Existe una tendencia a creer que la macroeconomía va por un lado y la economía doméstica va por otro. Algo así como el PIB sube pero mi PIB baja. ¿Es solo una sensación tuya o tiene algo de cierto? Piensa en cualquier empresa (o en ti mismo) e intenta hacer cábalas pensando cuánto más producen sus trabajadores que hace 15 años y cuánto cobran más que hace 15 años.

Según los datos del Banco de España, en los dos últimos años las ganancias de las empresas crecieron más de un 24 %, mientras que la retribución media cayó un 0,3 %. Este dato, de por sí llamativo se debería tomar con cuidado ya que venimos de unos años en la que muchas empresas han pasado de pérdidas a beneficios y eso altera mucho los porcentajes. Si una empresa ganó el año pasado 1.000€ y éste gana 1.000.000€ y tu sueldo pasa de 1.000€ a 1.100€, el titular sería que esa empresa gana mil veces más mientras que tu sueldo crece sólo un 10%.

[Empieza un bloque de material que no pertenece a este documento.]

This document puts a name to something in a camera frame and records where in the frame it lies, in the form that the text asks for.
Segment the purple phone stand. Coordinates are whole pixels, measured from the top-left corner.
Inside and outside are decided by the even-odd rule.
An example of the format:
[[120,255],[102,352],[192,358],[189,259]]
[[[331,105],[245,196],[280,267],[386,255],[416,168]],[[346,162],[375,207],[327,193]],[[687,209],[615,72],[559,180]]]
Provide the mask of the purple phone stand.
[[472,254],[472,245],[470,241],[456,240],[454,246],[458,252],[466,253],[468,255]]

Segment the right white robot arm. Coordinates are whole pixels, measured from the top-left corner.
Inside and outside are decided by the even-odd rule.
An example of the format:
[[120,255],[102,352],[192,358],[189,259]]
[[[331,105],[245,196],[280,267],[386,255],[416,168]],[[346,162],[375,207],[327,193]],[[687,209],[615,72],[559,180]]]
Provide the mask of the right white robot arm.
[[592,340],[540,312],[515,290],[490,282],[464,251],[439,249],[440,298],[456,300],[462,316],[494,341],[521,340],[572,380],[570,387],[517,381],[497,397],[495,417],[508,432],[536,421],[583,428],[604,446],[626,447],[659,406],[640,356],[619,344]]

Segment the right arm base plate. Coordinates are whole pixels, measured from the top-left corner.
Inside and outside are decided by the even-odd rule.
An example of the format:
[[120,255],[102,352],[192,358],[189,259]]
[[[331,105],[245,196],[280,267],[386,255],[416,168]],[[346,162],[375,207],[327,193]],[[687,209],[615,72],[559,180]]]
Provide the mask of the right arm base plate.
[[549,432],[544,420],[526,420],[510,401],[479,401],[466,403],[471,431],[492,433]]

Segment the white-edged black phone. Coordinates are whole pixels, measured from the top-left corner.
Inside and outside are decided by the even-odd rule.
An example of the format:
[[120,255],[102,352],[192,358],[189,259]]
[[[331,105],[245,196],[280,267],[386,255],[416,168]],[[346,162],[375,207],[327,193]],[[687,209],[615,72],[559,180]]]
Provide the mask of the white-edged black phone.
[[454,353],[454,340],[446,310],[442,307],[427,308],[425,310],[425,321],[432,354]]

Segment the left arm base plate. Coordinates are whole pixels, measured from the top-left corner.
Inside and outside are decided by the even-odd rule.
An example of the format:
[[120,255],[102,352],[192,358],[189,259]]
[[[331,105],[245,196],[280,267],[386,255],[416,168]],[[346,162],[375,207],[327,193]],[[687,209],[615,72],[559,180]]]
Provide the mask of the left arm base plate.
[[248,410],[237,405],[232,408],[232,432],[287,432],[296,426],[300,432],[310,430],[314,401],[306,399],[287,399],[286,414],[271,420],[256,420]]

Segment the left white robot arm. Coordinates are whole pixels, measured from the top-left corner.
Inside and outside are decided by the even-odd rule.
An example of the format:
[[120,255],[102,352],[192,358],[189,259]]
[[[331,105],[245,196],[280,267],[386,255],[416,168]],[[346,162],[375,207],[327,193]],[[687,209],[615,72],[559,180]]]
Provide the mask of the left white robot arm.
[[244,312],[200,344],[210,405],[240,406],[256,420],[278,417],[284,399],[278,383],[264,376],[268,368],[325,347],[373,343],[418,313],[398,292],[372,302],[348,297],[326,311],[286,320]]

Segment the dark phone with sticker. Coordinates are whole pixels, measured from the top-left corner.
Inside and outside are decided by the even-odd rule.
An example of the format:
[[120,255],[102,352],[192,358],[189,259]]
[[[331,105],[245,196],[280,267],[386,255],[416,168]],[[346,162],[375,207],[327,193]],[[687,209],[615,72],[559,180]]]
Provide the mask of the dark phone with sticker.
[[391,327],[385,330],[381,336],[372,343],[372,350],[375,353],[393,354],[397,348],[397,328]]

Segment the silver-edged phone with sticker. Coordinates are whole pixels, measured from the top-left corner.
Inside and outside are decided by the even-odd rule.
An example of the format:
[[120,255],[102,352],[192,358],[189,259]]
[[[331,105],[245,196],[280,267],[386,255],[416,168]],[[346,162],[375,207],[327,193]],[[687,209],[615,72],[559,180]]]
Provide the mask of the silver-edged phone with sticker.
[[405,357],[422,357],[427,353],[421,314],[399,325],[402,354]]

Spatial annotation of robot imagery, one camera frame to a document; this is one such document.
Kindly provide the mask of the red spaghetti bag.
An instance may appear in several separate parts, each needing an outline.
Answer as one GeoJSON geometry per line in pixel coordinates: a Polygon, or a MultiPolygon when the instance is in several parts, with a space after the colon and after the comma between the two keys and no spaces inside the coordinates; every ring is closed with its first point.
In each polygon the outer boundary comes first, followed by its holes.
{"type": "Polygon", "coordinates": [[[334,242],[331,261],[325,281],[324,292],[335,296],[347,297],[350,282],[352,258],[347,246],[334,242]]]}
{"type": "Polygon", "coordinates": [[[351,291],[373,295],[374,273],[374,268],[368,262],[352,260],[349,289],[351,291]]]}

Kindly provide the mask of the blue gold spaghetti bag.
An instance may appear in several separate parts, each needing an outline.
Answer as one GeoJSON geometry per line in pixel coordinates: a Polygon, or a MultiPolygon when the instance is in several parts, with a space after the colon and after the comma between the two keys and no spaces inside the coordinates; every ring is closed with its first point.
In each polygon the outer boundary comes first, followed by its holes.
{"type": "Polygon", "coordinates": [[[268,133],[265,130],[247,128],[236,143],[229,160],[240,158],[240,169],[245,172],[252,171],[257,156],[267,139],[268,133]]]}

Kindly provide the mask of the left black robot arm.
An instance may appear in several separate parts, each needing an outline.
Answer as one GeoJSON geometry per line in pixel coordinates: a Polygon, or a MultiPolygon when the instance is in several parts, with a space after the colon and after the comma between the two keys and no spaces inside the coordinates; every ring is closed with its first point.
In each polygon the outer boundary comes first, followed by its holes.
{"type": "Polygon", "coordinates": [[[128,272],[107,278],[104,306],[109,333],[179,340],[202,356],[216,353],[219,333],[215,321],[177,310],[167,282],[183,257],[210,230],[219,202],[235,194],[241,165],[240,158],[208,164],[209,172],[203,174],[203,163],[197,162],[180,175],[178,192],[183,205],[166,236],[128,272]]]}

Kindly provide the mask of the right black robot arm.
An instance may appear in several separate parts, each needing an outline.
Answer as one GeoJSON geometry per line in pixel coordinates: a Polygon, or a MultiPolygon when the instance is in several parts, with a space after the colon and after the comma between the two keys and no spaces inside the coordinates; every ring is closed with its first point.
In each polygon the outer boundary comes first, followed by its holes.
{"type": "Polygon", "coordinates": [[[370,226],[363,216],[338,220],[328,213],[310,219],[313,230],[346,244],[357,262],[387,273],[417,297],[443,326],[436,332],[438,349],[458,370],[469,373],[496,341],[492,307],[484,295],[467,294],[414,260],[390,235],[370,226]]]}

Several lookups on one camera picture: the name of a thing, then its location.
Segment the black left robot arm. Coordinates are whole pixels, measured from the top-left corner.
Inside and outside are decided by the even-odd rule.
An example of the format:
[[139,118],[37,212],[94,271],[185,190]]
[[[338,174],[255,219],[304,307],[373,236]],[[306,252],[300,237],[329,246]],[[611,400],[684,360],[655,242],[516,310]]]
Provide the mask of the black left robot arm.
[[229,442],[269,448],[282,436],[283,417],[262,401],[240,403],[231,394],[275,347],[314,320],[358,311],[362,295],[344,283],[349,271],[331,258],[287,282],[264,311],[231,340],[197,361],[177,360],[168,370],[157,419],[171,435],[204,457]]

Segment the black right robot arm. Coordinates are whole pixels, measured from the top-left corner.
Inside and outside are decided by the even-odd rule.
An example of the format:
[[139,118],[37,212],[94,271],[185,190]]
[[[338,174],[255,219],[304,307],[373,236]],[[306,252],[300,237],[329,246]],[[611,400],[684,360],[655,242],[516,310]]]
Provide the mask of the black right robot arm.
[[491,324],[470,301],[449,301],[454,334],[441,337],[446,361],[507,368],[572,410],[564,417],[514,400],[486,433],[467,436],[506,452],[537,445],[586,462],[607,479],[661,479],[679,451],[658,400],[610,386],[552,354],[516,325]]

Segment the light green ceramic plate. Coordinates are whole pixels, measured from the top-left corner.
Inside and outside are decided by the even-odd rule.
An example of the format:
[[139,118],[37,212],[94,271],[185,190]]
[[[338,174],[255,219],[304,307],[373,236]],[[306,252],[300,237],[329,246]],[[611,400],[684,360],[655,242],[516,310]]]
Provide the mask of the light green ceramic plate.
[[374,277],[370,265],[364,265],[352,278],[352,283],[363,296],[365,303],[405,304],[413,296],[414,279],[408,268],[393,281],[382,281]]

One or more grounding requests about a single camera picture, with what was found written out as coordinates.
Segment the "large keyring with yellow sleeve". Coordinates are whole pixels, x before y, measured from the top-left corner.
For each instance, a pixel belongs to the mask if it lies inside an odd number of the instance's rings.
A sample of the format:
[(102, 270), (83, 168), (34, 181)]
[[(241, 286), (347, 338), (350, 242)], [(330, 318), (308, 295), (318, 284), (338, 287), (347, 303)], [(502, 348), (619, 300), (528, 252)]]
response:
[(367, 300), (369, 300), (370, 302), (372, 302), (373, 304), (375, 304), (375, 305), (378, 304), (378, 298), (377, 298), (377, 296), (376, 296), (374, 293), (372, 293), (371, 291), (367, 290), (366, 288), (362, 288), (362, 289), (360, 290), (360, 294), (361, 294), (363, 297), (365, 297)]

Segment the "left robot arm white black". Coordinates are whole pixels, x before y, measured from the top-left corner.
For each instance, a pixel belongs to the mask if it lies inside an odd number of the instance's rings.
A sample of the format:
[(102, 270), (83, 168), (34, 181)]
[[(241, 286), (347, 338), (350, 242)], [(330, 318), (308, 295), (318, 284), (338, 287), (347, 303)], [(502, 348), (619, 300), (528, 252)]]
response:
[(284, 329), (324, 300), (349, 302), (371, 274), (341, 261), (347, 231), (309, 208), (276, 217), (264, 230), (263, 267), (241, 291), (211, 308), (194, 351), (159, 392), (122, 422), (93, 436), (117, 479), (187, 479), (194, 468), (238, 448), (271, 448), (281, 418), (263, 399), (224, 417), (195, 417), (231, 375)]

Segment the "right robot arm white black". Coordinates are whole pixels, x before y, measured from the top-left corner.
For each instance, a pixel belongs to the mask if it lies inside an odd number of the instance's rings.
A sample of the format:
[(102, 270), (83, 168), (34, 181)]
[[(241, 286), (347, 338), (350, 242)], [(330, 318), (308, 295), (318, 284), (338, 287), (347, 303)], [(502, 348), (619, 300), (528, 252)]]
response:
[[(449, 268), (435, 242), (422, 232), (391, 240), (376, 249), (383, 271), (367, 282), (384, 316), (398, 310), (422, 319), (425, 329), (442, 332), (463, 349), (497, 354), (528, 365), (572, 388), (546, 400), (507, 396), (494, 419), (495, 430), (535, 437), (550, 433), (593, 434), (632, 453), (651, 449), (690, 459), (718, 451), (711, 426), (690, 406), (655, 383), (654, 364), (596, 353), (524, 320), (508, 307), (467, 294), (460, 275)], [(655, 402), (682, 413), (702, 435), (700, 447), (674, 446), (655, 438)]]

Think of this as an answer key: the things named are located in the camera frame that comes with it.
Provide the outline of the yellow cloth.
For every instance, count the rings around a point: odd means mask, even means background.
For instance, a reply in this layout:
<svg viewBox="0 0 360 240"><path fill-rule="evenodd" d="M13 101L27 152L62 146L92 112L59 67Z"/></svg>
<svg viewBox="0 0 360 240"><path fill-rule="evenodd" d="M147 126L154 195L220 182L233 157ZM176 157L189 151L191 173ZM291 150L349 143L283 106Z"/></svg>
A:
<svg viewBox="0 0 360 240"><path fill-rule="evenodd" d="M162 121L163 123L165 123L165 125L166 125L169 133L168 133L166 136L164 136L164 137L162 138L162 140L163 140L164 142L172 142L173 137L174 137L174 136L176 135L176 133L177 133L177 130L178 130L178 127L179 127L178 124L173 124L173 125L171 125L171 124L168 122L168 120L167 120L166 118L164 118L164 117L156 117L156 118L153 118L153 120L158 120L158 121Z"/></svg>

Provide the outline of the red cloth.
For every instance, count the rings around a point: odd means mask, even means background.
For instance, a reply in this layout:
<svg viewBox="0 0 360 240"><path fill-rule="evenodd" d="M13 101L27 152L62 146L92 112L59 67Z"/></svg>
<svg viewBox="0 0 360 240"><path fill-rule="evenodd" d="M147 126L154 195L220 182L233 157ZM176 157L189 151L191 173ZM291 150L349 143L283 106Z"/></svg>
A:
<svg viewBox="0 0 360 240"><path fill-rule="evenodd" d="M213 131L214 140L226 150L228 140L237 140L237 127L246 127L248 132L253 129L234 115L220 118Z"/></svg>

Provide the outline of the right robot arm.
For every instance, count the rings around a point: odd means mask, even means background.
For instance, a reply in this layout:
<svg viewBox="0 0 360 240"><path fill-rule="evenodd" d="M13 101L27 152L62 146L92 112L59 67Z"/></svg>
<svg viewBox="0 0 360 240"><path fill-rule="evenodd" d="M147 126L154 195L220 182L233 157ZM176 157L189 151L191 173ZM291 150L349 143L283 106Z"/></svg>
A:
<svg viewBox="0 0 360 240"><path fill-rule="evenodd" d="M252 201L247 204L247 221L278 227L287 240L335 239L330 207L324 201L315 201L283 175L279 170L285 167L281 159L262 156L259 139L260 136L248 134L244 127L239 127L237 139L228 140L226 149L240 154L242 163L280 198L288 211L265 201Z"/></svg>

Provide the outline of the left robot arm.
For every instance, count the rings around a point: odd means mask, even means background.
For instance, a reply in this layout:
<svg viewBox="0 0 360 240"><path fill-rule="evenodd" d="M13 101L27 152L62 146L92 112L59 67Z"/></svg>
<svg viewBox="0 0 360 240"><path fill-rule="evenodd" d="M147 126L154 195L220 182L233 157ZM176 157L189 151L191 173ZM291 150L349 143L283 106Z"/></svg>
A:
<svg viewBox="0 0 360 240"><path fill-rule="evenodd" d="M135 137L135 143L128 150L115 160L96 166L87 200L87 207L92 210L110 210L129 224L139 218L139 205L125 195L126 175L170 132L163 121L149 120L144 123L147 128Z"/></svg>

Quizás una muestra de que tus sospechas están en lo cierto lo vemos en que el beneficio de las empresas ya supera el nivel previo a la crisis mientras hay casi 2.000.000 de ocupados menos. Aquí no hay trampas con los números, las empresas ganan lo mismo empleando a menos gente.

En la FED recopilan estos dos datos desde el año 1947 y en la siguiente gráfica podéis ver su evolución histórica.

Desde el final de la Segunda Guerra Mundial, la productividad, en términos de producción económica por hora, ha crecido en un factor de cinco, mientras que la compensación sólo se ha triplicado. Desde 1980, la divergencia ha sido especialmente marcada: la productividad se ha duplicado, mientras que la compensación sólo ha aumentado en un 50 por ciento.

Entonces ¿Cuál es la razón por la que los salarios no han subido tanto como deberían?

La respuesta implica corregir la pregunta ya que son varias las razones. Son muchas las fuerzas que están empujando en la otra dirección y dependen tanto del sector como del país a analizar. Tenemos la evolución tecnológica (y robotización), el poder casi monopolístico de algunas empresas, la externalización de la producción a oriente e incluso la reducción del poder de negociación de los trabajadores, o lo que es seguro, una combinación de todas ellas. Identificar y combatir cualquier fuerza que mantenga bajos los salarios debería ser un objetivo prioritario de todos.